Abschlussquote im Sekundarbereich II nach Land

Datenquelle: World Bank WDI 2015-2024Einheit: % of pop. 25+Richtung: Höher besser

Kommentar

Bemerkenswerte Länder

Turkmenistan führt das Ranking mit einer Abschlussquote der oberen Sekundarstufe von 98,38 % unter den 25-Jährigen und Älteren an, dicht gefolgt von Belarus mit 97,89 % und Usbekistan mit 96,84 %. Am anderen Ende liegt Niger mit 1,72 % auf dem letzten Platz, während Tschad (4,56 %) und Burkina Faso (5,16 %) ebenfalls extrem niedrige Werte aufweisen. Eine bemerkenswerte Überraschung ist, dass die Vereinigten Staaten mit 91,62 % unter den globalen Top 10 erscheinen, während die unteren 10 ausschließlich aus afrikanischen Ländern bestehen.

Regionale Trends

Europa hat mit 77,07 % den höchsten kontinentalen Durchschnitt und liegt damit deutlich vor allen anderen Regionen. Asien belegt mit 53,28 % den zweiten Platz, während Südamerika (50,7 %) und Nordamerika (49,7 %) nahe am globalen Mittelwert von 49,11 % liegen. Ozeanien liegt mit 45,5 % etwas darunter, und Afrika liegt mit 21,32 % weit hinter dem Rest zurück, was auf die größte regionale Lücke bei den Bildungsabschlüssen hindeutet.

Datenquelle

Die Daten stammen aus den World Development Indicators (WDI) der Weltbank für 2015–2024 und werden als Anteil der Bevölkerung ab 25 Jahren gemessen, der eine obere Sekundarbildung abgeschlossen hat. Die Abdeckung umfasst 173 Länder. Vergleiche sollten mit dem Vorbehalt gelesen werden, dass nicht jedes Land im Datensatz enthalten ist.

Interpretation

Da höhere Werte besser sind, zeigen hohe Werte, dass ein großer Anteil der Erwachsenen die obere Sekundarstufe abgeschlossen hat, was im Allgemeinen auf einen breiteren Zugang zu Bildung und höhere Bildungsabschlüsse hindeutet.
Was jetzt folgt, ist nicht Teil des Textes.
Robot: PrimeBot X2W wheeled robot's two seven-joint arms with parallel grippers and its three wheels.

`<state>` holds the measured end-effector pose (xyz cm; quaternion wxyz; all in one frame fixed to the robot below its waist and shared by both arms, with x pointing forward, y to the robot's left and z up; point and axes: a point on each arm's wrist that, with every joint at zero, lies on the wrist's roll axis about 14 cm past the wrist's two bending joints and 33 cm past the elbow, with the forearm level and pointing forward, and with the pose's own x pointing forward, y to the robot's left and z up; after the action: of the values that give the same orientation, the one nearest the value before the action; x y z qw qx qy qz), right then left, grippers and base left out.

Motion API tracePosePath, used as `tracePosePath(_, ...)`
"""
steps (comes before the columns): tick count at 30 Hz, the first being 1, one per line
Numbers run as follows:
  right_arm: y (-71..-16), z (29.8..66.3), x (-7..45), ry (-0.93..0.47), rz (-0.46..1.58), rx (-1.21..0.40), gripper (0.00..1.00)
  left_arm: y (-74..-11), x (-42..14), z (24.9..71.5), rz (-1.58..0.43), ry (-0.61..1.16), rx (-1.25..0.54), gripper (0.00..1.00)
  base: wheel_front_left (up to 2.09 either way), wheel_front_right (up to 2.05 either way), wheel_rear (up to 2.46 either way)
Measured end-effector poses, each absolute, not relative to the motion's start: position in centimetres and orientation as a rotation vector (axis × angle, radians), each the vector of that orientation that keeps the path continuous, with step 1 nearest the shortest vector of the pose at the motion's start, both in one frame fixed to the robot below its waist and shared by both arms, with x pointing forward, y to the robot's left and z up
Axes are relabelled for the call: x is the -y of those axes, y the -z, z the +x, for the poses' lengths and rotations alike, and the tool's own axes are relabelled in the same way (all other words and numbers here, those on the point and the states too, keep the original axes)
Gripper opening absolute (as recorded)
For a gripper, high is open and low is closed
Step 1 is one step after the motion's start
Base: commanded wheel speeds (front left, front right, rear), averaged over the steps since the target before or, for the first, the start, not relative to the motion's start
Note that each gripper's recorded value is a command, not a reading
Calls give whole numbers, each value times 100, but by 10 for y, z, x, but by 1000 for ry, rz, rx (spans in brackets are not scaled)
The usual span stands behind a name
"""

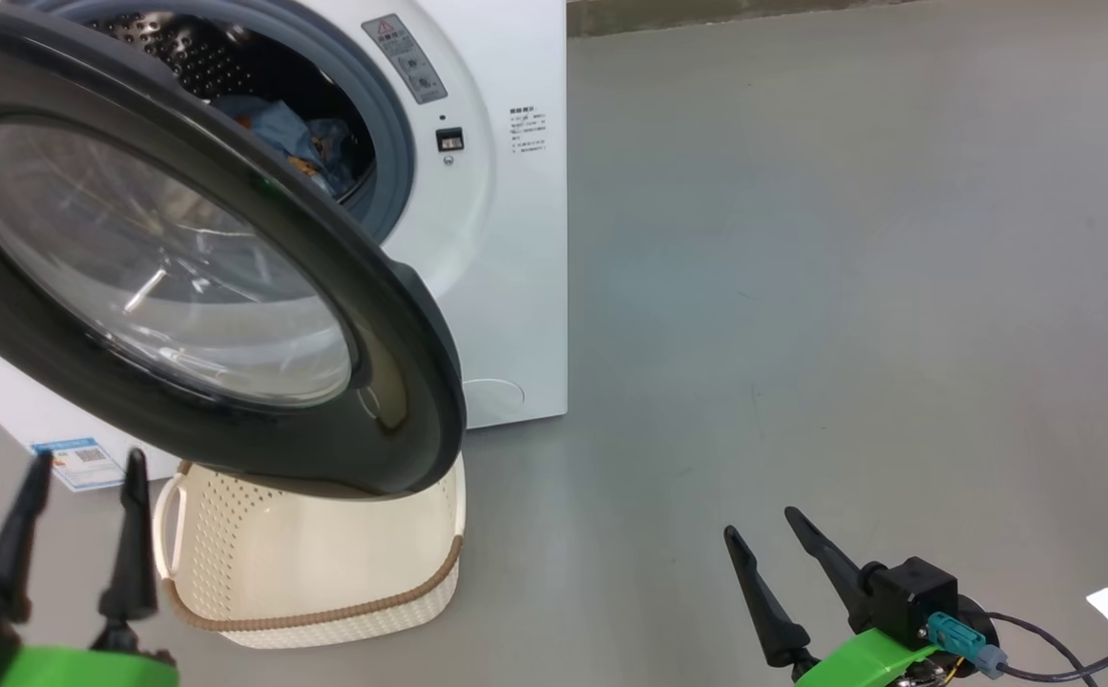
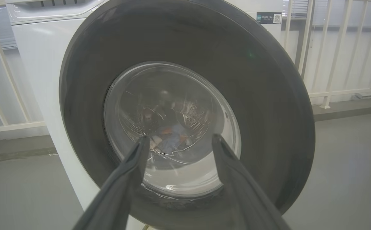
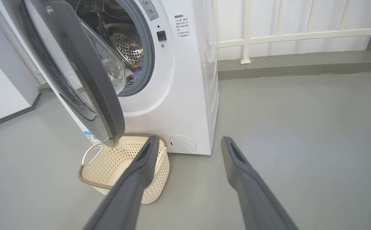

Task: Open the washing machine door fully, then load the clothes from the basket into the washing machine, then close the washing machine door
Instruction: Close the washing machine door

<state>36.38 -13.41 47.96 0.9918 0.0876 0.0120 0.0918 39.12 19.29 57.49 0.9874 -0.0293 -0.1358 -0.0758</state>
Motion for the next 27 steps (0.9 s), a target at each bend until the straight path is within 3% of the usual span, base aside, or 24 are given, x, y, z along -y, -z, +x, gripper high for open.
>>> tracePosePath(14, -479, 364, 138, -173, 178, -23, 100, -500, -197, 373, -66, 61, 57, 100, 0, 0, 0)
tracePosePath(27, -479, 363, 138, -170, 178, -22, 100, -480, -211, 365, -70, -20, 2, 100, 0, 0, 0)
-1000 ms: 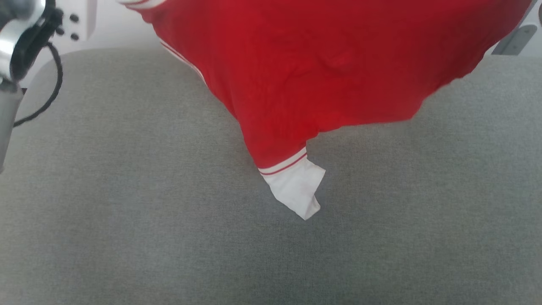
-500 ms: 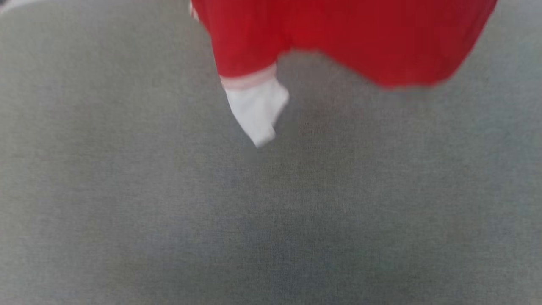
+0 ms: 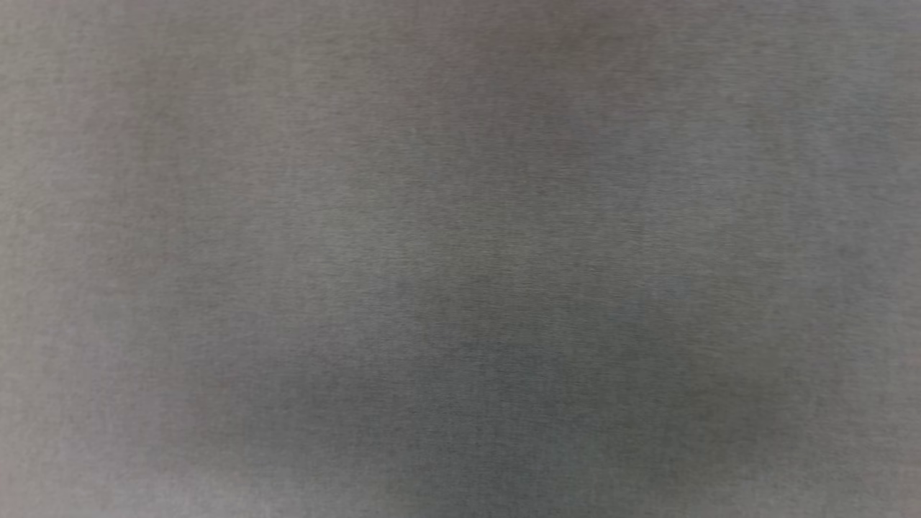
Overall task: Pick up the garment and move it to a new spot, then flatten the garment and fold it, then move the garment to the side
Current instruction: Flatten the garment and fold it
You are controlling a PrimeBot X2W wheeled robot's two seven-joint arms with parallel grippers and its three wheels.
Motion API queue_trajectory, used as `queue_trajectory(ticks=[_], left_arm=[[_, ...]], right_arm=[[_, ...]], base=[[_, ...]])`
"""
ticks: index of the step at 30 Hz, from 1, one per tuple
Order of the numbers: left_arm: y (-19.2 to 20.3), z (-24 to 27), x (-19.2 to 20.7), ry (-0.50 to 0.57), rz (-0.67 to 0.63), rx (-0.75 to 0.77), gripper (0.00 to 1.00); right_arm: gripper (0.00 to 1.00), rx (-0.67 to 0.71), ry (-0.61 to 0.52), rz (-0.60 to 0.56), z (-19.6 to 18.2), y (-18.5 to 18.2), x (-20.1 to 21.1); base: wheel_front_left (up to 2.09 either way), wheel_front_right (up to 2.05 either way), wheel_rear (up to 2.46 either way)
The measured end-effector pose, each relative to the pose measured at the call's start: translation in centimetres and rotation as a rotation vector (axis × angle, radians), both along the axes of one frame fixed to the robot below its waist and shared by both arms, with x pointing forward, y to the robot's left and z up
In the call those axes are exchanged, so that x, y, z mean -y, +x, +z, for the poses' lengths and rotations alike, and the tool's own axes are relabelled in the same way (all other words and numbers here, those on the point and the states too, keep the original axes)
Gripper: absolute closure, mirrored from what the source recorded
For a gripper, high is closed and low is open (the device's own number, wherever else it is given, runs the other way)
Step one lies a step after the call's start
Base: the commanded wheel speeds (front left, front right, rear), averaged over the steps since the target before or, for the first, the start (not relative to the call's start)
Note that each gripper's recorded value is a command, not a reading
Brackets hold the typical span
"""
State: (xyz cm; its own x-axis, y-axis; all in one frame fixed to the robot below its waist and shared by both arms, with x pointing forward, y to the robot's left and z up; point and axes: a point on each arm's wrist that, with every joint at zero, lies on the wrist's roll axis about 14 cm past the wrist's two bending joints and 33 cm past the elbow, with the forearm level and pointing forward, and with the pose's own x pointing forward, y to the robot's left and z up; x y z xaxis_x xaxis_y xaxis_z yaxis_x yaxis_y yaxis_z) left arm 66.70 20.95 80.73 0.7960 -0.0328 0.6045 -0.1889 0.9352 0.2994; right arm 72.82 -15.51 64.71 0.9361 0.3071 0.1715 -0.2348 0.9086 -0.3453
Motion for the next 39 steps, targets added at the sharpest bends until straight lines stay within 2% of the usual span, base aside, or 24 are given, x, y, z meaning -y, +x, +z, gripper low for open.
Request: queue_trajectory(ticks=[4,8,14,25,32,39], left_arm=[[0.7,-4.6,-0.8,0.014,-0.02,-0.129,1.0],[0.6,-10.7,-1.0,-0.008,-0.073,-0.326,1.0],[-2.2,-20.2,-1.8,-0.054,-0.091,-0.645,1.0],[-11.9,-31.3,-1.3,-0.178,-0.136,-1.053,1.0],[-20.0,-35.7,-0.3,-0.272,-0.144,-1.258,1.0],[-26.9,-37.4,1.0,-0.35,-0.133,-1.386,1.0]], right_arm=[[1.0,-0.102,-0.031,0.034,-5.3,-0.3,-1.8],[1.0,-0.226,-0.054,0.037,-9.5,-1.7,-2.0],[1.0,-0.413,-0.034,0.088,-14.4,-5.6,-3.1],[1.0,-0.643,-0.038,0.169,-18.7,-13.7,-2.1],[1.0,-0.782,-0.031,0.206,-21.1,-19.1,-1.0],[1.0,-0.898,-0.033,0.212,-23.4,-23.7,0.6]], base=[[0.0,0.0,0.0],[0.0,0.0,0.0],[0.0,0.0,0.0],[0.0,0.0,0.0],[0.0,0.0,0.0],[0.0,0.0,0.0]])
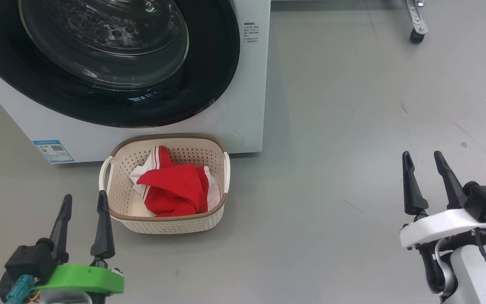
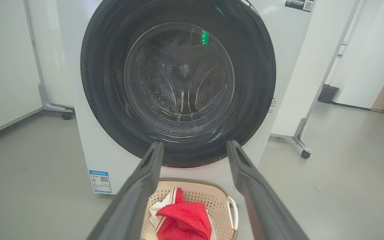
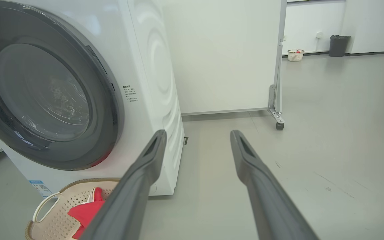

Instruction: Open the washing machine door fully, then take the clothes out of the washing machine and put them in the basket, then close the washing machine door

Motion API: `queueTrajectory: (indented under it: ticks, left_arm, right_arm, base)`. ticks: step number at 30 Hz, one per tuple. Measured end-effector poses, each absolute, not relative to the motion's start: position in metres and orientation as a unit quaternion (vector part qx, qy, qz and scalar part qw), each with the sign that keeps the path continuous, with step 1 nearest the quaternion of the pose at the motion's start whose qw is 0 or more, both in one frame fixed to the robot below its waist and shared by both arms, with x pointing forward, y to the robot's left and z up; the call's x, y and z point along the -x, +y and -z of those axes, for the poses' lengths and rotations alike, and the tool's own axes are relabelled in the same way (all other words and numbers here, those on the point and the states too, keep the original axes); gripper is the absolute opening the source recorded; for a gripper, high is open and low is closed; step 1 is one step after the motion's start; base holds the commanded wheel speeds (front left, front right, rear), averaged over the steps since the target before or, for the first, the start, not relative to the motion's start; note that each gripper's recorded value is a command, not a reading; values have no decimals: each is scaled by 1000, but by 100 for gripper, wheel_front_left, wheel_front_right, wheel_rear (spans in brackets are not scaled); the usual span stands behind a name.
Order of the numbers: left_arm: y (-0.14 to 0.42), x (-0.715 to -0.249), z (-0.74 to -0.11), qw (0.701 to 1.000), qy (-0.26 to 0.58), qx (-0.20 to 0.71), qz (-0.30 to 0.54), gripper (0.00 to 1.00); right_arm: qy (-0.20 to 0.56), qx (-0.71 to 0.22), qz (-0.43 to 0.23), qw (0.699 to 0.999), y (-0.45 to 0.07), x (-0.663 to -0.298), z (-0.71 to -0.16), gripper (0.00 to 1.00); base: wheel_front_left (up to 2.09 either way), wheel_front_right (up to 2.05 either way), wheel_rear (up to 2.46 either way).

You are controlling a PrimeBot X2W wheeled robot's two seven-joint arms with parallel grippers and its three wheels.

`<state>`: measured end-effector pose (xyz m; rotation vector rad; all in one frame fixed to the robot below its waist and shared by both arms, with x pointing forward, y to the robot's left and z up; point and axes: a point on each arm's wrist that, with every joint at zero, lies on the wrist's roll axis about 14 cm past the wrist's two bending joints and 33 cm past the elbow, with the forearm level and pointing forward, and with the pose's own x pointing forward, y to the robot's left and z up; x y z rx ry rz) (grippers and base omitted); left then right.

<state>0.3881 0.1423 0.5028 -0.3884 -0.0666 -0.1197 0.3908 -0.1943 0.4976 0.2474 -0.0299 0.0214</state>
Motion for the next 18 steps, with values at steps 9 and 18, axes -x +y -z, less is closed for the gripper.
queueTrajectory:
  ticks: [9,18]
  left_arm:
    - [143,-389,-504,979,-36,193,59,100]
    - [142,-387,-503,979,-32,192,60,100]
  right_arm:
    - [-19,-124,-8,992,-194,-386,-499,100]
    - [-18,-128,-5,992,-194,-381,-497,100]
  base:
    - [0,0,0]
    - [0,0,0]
Niedrige Werte zeigen, dass der Abschluss der oberen Sekundarstufe unter der erwachsenen Bevölkerung weiterhin begrenzt ist. Insgesamt zeigen die Daten sehr große Unterschiede zwischen Ländern und Regionen: Einige Länder liegen nahezu bei einer vollständigen Abdeckung, während andere im einstelligen Bereich bleiben.